* [What you are asked to do]: Please repeat the data shown below, word for word.

* [Data below]:
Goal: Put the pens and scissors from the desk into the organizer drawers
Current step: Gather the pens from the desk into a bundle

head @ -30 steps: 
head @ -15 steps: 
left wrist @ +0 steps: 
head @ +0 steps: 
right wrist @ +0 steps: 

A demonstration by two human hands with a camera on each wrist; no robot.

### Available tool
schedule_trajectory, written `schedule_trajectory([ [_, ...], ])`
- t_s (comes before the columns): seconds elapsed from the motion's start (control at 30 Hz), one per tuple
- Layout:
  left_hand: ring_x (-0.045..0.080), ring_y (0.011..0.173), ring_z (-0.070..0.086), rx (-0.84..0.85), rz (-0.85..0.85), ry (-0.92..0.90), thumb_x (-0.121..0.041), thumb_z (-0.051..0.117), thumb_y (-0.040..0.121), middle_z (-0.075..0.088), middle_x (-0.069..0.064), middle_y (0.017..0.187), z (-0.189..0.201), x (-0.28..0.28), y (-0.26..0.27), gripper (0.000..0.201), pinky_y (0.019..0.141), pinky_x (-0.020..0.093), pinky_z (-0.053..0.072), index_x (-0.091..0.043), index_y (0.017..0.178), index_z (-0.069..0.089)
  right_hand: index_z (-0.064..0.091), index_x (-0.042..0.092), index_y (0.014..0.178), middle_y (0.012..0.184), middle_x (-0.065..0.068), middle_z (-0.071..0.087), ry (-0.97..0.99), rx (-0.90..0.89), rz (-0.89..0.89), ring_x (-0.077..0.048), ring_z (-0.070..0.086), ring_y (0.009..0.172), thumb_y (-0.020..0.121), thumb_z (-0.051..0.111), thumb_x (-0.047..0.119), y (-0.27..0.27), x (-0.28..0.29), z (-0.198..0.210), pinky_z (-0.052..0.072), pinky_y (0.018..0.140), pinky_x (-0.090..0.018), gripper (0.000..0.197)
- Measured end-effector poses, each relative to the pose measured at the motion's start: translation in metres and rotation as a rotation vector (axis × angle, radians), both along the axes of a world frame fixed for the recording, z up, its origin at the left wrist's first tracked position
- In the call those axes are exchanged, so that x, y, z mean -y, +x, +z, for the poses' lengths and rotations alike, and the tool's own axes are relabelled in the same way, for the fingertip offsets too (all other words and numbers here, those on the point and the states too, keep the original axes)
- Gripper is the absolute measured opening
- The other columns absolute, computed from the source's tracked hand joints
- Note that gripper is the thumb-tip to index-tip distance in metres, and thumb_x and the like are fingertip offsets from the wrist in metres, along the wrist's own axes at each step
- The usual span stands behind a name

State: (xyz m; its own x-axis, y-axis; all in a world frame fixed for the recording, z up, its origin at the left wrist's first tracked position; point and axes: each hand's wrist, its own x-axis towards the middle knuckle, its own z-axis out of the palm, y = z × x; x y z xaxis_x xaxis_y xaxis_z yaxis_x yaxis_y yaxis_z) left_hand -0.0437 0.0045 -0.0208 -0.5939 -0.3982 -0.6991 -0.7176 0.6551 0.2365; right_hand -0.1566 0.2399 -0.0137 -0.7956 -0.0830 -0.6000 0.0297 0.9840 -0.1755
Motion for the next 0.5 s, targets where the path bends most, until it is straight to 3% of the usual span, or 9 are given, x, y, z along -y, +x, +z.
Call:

* [Response area]:
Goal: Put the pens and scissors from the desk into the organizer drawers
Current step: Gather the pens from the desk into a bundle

head @ -30 steps: 
head @ -15 steps: 
left wrist @ +0 steps: 
head @ +0 steps: 
right wrist @ +0 steps: 

A demonstration by two human hands with a camera on each wrist; no robot.

### Available tool
schedule_trajectory, written `schedule_trajectory([ [_, ...], ])`
- t_s (comes before the columns): seconds elapsed from the motion's start (control at 30 Hz), one per tuple
- Layout:
  left_hand: ring_x (-0.045..0.080), ring_y (0.011..0.173), ring_z (-0.070..0.086), rx (-0.84..0.85), rz (-0.85..0.85), ry (-0.92..0.90), thumb_x (-0.121..0.041), thumb_z (-0.051..0.117), thumb_y (-0.040..0.121), middle_z (-0.075..0.088), middle_x (-0.069..0.064), middle_y (0.017..0.187), z (-0.189..0.201), x (-0.28..0.28), y (-0.26..0.27), gripper (0.000..0.201), pinky_y (0.019..0.141), pinky_x (-0.020..0.093), pinky_z (-0.053..0.072), index_x (-0.091..0.043), index_y (0.017..0.178), index_z (-0.069..0.089)
  right_hand: index_z (-0.064..0.091), index_x (-0.042..0.092), index_y (0.014..0.178), middle_y (0.012..0.184), middle_x (-0.065..0.068), middle_z (-0.071..0.087), ry (-0.97..0.99), rx (-0.90..0.89), rz (-0.89..0.89), ring_x (-0.077..0.048), ring_z (-0.070..0.086), ring_y (0.009..0.172), thumb_y (-0.020..0.121), thumb_z (-0.051..0.111), thumb_x (-0.047..0.119), y (-0.27..0.27), x (-0.28..0.29), z (-0.198..0.210), pinky_z (-0.052..0.072), pinky_y (0.018..0.140), pinky_x (-0.090..0.018), gripper (0.000..0.197)
- Measured end-effector poses, each relative to the pose measured at the motion's start: translation in metres and rotation as a rotation vector (axis × angle, radians), both along the axes of a world frame fixed for the recording, z up, its origin at the left wrist's first tracked position
- In the call those axes are exchanged, so that x, y, z mean -y, +x, +z, for the poses' lengths and rotations alike, and the tool's own axes are relabelled in the same way, for the fingertip offsets too (all other words and numbers here, those on the point and the states too, keep the original axes)
- Gripper is the absolute measured opening
- The other columns absolute, computed from the source's tracked hand joints
- Note that gripper is the thumb-tip to index-tip distance in metres, and thumb_x and the like are fingertip offsets from the wrist in metres, along the wrist's own axes at each step
- The usual span stands behind a name

State: (xyz m; its own x-axis, y-axis; all in a world frame fixed for the recording, z up, its origin at the left wrist's first tracked position; point and axes: each hand's wrist, its own x-axis towards the middle knuckle, its own z-axis out of the palm, y = z × x; x y z xaxis_x xaxis_y xaxis_z yaxis_x yaxis_y yaxis_z) left_hand -0.0437 0.0045 -0.0208 -0.5939 -0.3982 -0.6991 -0.7176 0.6551 0.2365; right_hand -0.1566 0.2399 -0.0137 -0.7956 -0.0830 -0.6000 0.0297 0.9840 -0.1755
Motion for the next 0.5 s, targets where the path bends most, until it is straight to 3% of the usual span, or 9 are given, x, y, z along -y, +x, +z.
Call:

What the exercise required has been answered in full.